[Data extracted from a collection]
———

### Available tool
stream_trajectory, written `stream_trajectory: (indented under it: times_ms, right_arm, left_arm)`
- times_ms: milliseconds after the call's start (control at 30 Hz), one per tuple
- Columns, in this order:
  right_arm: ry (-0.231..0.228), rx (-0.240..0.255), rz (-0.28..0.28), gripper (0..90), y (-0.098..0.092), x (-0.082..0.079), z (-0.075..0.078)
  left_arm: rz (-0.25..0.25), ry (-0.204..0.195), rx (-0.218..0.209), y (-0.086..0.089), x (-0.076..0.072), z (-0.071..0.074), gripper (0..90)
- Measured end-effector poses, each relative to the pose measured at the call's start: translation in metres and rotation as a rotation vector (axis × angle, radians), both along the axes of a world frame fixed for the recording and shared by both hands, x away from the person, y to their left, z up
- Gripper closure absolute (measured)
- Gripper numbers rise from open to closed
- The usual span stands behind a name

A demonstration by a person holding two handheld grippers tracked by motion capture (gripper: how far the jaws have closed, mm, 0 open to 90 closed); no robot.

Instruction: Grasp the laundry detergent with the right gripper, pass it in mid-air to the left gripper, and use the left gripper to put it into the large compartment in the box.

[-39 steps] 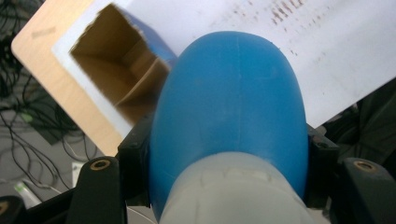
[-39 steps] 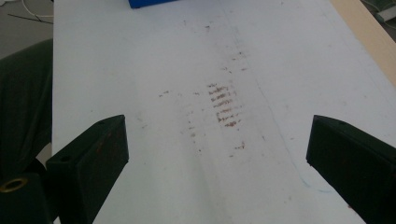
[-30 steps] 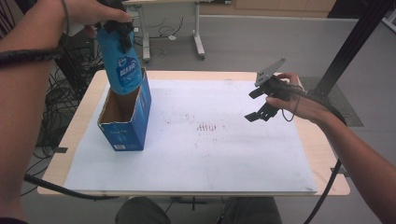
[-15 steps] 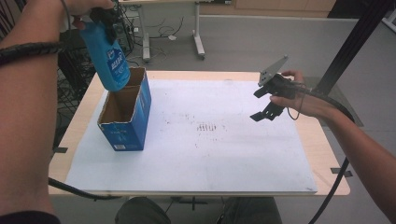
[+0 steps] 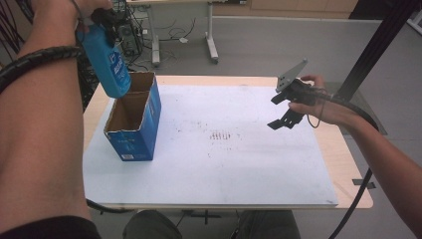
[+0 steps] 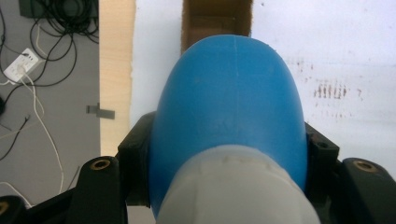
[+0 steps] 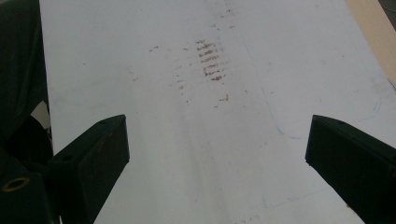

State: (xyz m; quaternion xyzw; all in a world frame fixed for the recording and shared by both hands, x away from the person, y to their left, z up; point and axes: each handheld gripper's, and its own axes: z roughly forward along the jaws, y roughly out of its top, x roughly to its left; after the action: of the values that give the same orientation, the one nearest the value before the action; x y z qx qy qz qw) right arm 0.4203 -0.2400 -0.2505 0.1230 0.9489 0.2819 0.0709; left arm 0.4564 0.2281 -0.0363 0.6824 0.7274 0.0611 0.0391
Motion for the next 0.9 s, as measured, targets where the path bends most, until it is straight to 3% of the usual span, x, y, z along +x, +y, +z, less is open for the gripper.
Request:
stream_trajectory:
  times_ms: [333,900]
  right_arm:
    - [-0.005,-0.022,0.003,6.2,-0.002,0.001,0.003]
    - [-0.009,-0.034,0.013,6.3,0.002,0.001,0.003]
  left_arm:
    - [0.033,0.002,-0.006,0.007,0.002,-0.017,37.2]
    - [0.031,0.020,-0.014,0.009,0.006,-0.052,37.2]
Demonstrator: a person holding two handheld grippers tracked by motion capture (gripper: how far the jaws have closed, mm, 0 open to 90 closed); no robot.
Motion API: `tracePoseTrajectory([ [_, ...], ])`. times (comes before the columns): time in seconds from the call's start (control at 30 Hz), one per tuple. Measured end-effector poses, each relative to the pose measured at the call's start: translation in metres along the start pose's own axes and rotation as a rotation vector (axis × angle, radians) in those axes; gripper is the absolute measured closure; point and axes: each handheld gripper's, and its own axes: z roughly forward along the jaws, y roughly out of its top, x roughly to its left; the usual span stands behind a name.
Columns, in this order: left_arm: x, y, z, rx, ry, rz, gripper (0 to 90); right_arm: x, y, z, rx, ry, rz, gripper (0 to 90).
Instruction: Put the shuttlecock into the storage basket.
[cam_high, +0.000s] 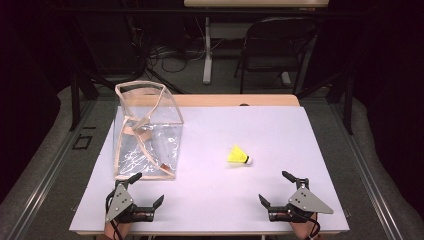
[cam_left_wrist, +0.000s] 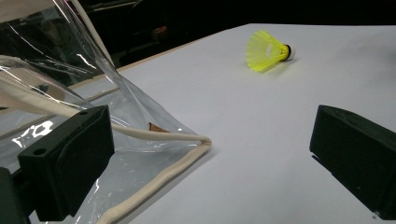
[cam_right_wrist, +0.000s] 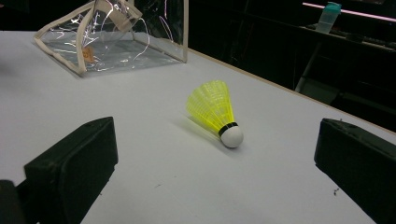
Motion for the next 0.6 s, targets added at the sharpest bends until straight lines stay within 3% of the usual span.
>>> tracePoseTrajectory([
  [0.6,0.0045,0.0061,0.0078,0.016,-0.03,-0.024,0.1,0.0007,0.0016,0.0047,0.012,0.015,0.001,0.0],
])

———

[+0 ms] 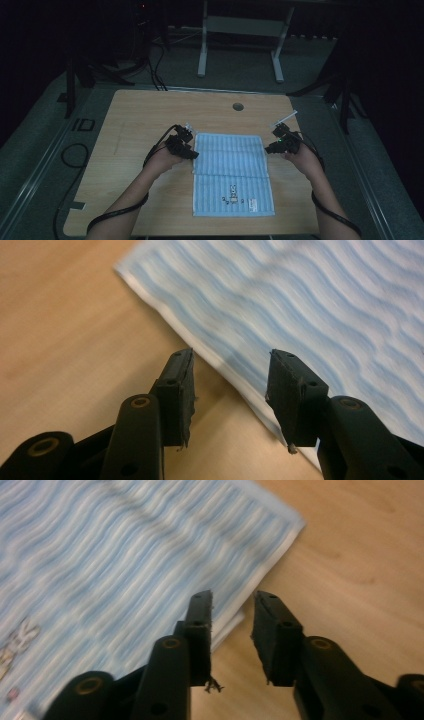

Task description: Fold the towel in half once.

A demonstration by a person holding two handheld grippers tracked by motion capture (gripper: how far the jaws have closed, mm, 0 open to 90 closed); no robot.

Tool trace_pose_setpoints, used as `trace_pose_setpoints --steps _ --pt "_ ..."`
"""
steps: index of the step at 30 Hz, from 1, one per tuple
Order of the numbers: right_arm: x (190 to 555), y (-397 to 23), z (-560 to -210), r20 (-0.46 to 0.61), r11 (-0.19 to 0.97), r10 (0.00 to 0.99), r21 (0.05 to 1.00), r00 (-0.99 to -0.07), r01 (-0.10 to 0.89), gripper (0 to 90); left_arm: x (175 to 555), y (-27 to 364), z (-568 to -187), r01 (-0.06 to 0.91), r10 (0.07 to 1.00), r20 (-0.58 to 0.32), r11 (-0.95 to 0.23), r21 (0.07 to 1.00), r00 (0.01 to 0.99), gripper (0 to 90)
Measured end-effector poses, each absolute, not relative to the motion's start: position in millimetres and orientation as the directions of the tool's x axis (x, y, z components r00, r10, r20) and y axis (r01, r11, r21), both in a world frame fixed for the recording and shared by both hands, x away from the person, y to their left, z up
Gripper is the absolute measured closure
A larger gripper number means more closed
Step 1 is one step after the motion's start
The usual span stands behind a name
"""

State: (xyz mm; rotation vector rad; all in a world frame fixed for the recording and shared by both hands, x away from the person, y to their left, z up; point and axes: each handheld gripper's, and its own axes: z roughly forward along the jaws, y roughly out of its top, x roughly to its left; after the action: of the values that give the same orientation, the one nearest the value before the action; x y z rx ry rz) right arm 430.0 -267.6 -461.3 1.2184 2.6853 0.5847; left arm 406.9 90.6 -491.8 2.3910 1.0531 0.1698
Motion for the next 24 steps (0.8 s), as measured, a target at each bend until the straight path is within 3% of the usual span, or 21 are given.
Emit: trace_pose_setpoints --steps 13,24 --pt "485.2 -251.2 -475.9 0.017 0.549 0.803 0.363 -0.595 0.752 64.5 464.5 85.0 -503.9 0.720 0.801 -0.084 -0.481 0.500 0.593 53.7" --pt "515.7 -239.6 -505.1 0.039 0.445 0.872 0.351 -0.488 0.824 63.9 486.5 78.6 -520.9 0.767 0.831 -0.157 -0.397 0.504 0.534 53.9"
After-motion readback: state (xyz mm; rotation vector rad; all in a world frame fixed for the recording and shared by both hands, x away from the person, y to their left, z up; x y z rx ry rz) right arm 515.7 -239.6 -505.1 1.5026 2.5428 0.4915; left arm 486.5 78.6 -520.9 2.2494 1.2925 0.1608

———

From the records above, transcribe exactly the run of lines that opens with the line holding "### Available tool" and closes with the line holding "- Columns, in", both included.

RESPONSE TO THIS TASK:
### Available tool
stream_trajectory, written `stream_trajectory: (indented under it: times_ms, right_arm, left_arm)`
- times_ms: milliseconds after the call's start (control at 30 Hz), one per tuple
- Columns, in this order:

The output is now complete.